Short term traders like you and me use stock market technical analysis techniques and routine very often, almost every day.
Charts of the actual technical stock market situation inform you what action you should prefer during any particular day and whether you should look at what stocks to buy or if you have to concentrate more on how to sell stocks.
Simple technical analysis indicator
I like to use very simple charts for technical analysis. My typical price chart does not use many technical analysis indicators. The best way to see situation is to use simple candlestick charts. They form candlestick patterns and chart patterns and they help short term traders to understand the situation better and easier.
These simple technical charts also make it easy to recognize two major terms for traders and investors – support and resistance.
Major averages for short-term swing trading
My trades are mostly short-term. I prefer to do swing stock trading and day trading. So I have two different setups for charts in my market analysis software.
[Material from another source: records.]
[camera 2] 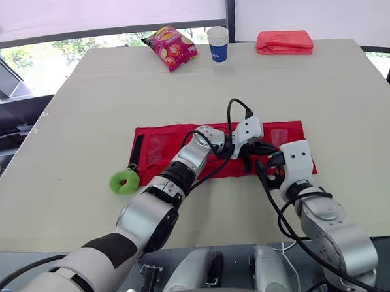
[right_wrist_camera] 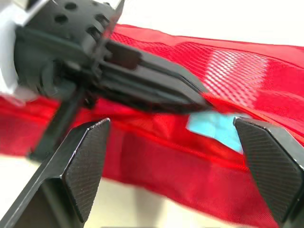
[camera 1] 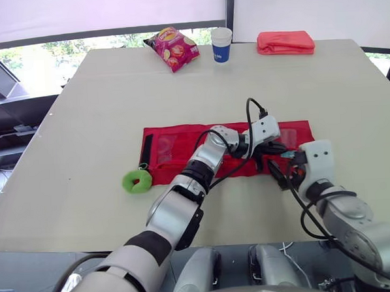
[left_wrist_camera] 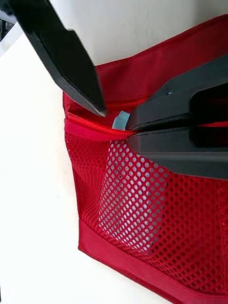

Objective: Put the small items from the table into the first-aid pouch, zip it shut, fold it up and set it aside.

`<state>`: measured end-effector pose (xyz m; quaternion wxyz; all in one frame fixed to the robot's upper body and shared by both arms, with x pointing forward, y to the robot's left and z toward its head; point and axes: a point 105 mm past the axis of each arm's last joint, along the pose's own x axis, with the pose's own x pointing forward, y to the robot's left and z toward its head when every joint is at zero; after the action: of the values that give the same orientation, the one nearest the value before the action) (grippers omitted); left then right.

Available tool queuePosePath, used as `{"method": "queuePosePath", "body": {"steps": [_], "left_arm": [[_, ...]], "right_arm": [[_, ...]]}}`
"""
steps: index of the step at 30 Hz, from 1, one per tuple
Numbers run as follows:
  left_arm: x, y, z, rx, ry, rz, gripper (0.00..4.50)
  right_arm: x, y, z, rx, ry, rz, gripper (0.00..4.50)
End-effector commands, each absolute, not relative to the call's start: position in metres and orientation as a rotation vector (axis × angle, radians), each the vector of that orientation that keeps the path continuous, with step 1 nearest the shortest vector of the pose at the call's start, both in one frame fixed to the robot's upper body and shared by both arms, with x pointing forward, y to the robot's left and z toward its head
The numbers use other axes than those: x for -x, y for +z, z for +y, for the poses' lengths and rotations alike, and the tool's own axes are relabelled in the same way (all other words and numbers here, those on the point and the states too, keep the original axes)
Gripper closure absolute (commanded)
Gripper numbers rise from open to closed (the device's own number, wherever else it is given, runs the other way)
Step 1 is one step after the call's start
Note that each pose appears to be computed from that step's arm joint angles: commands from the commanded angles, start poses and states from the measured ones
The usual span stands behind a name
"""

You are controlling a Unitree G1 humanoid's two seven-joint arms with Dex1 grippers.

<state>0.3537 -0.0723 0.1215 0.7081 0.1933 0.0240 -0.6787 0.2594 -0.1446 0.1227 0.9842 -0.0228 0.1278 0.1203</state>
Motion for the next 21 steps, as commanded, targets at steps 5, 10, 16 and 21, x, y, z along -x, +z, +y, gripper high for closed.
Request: {"method": "queuePosePath", "body": {"steps": [5, 10, 16, 21], "left_arm": [[-0.352, 0.135, -0.08, -0.441, -1.526, -0.009, 4.5], [-0.345, 0.136, -0.087, -0.45, -1.564, -0.031, 4.5], [-0.339, 0.137, -0.093, -0.454, -1.591, -0.048, 4.5], [-0.343, 0.134, -0.087, -0.475, -1.56, -0.051, 4.5]], "right_arm": [[-0.27, 0.122, -0.16, 0.055, 0.194, 0.241, 3.25], [-0.293, 0.113, -0.158, 0.045, 0.183, 0.238, 4.41], [-0.299, 0.115, -0.166, 0.05, 0.152, 0.208, 4.41], [-0.243, 0.142, -0.169, 0.135, 0.397, 0.143, 4.41]]}}
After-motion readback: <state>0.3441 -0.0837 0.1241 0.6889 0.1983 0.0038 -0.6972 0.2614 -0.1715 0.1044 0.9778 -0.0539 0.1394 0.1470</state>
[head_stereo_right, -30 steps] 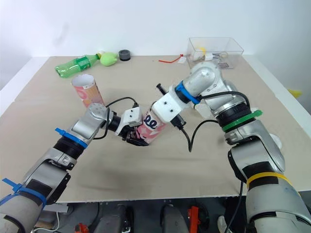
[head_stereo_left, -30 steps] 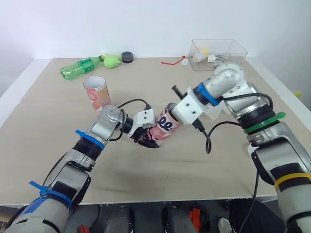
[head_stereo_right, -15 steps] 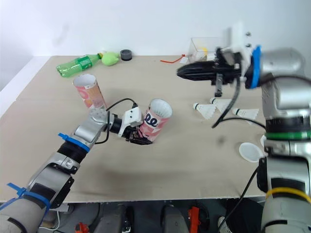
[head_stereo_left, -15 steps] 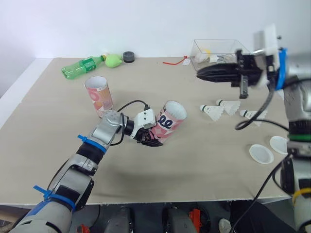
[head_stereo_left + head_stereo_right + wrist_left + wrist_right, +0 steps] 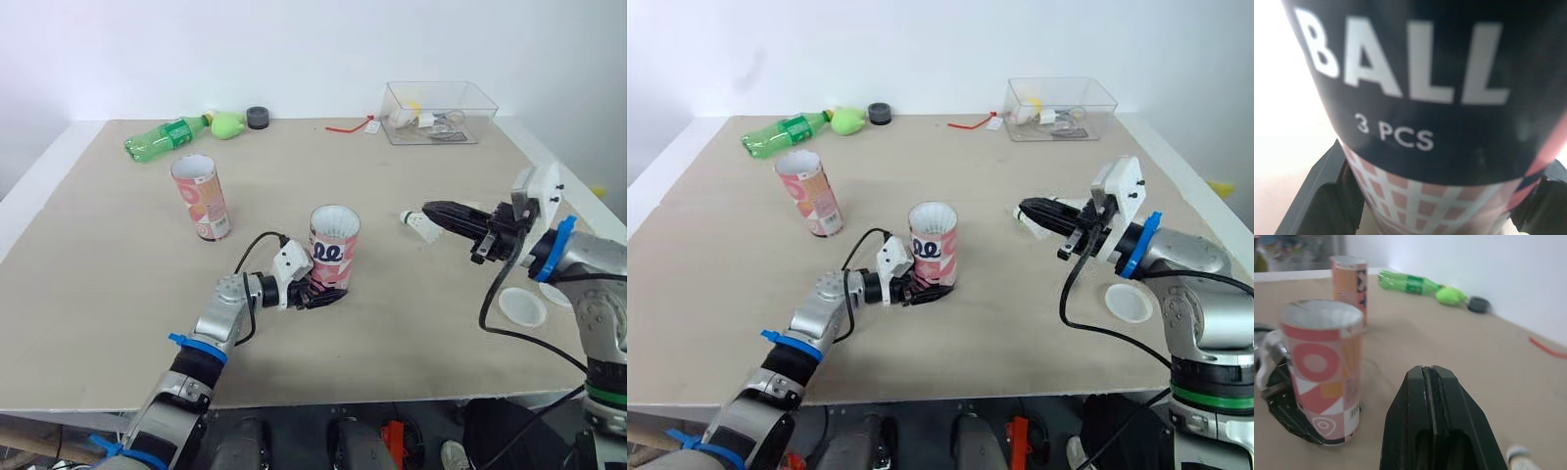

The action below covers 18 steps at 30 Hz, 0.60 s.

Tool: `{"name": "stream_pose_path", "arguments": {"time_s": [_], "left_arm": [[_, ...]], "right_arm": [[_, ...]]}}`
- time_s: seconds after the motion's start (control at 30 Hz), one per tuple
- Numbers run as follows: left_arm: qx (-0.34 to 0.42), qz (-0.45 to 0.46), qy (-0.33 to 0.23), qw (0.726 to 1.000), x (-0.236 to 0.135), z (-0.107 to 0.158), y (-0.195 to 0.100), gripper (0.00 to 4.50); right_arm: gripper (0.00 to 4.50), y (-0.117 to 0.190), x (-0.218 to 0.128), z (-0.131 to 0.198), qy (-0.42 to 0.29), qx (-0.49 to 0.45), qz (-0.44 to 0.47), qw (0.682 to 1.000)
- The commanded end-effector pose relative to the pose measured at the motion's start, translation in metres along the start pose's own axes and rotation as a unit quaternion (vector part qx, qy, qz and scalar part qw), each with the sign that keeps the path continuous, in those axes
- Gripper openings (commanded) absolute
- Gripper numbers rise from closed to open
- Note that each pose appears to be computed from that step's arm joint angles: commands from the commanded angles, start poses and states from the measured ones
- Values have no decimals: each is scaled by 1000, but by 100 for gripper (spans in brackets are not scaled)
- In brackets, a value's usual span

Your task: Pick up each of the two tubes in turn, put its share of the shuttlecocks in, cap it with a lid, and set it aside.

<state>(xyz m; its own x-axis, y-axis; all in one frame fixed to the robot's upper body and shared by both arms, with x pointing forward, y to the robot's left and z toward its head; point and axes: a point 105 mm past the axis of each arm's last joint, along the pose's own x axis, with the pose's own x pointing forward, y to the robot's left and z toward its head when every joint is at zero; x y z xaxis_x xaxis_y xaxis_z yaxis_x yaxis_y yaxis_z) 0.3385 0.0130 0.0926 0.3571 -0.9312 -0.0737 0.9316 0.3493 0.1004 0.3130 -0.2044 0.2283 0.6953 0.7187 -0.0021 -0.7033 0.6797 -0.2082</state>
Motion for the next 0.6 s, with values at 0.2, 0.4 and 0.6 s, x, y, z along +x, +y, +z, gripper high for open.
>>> {"name": "stream_pose_path", "arguments": {"time_s": [0.2, 0.4, 0.6], "left_arm": [[51, -16, -7, 999, 2, 3, -12, 322], [74, -63, -7, 995, 1, 4, -24, 322], [83, -93, -11, 992, 0, 10, -26, 322]], "right_arm": [[172, -16, -36, -13, 24, 62, -51, 996], [448, -33, -82, -54, 194, 26, -52, 979], [448, -51, -125, -76, 369, -25, -4, 929]]}}
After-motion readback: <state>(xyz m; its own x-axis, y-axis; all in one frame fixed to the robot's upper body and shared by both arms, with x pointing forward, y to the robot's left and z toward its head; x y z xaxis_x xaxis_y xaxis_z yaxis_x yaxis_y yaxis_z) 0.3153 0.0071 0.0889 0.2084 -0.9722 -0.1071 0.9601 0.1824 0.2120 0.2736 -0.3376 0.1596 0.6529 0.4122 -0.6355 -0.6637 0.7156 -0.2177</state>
When setting my daily chart I use three important moving averages. The longest is the 200-day moving average. This is not heavily used, its main purpose is to signals whether share price is in bull or bear market territory. This long-term technical indicator is simple moving average.
Two short-term moving averages on daily charts that are exponential versions of this technical analysis indicator. I use 20-day and 50-day averages.
Here is a typical daily chart example I use.
You can use moving averages for different purposes. But it is mostly used as a support or resistance level for swing trades. The second most important reason for using these averages is to be able to easily define actual trading trend and decide what type of trading strategy to prefer in today’s market situation.
You can see that I use moving average also on volume. It helps to see the abnormal stock trading volume level right on the chart.
Moving averages as day trading tools
I generally use moving averages in a similar manner for my daytrades. I like to use them as some form of support or resistance levels. But most important is using moving averages for very short-term trend confirmation.
I do not use moving averages on all charts in my day trading platform. I just place them on a longer-term time-frame, i.e. on daily charts and on 240-minute (4-hours) time-frame charts. I use only the 20-period moving average there.
I prefer to use only simple technical charts with a lower time-frame than 4-hours. To see only price action based on candlesticks. It is much easier to day trade on such simple charts for me.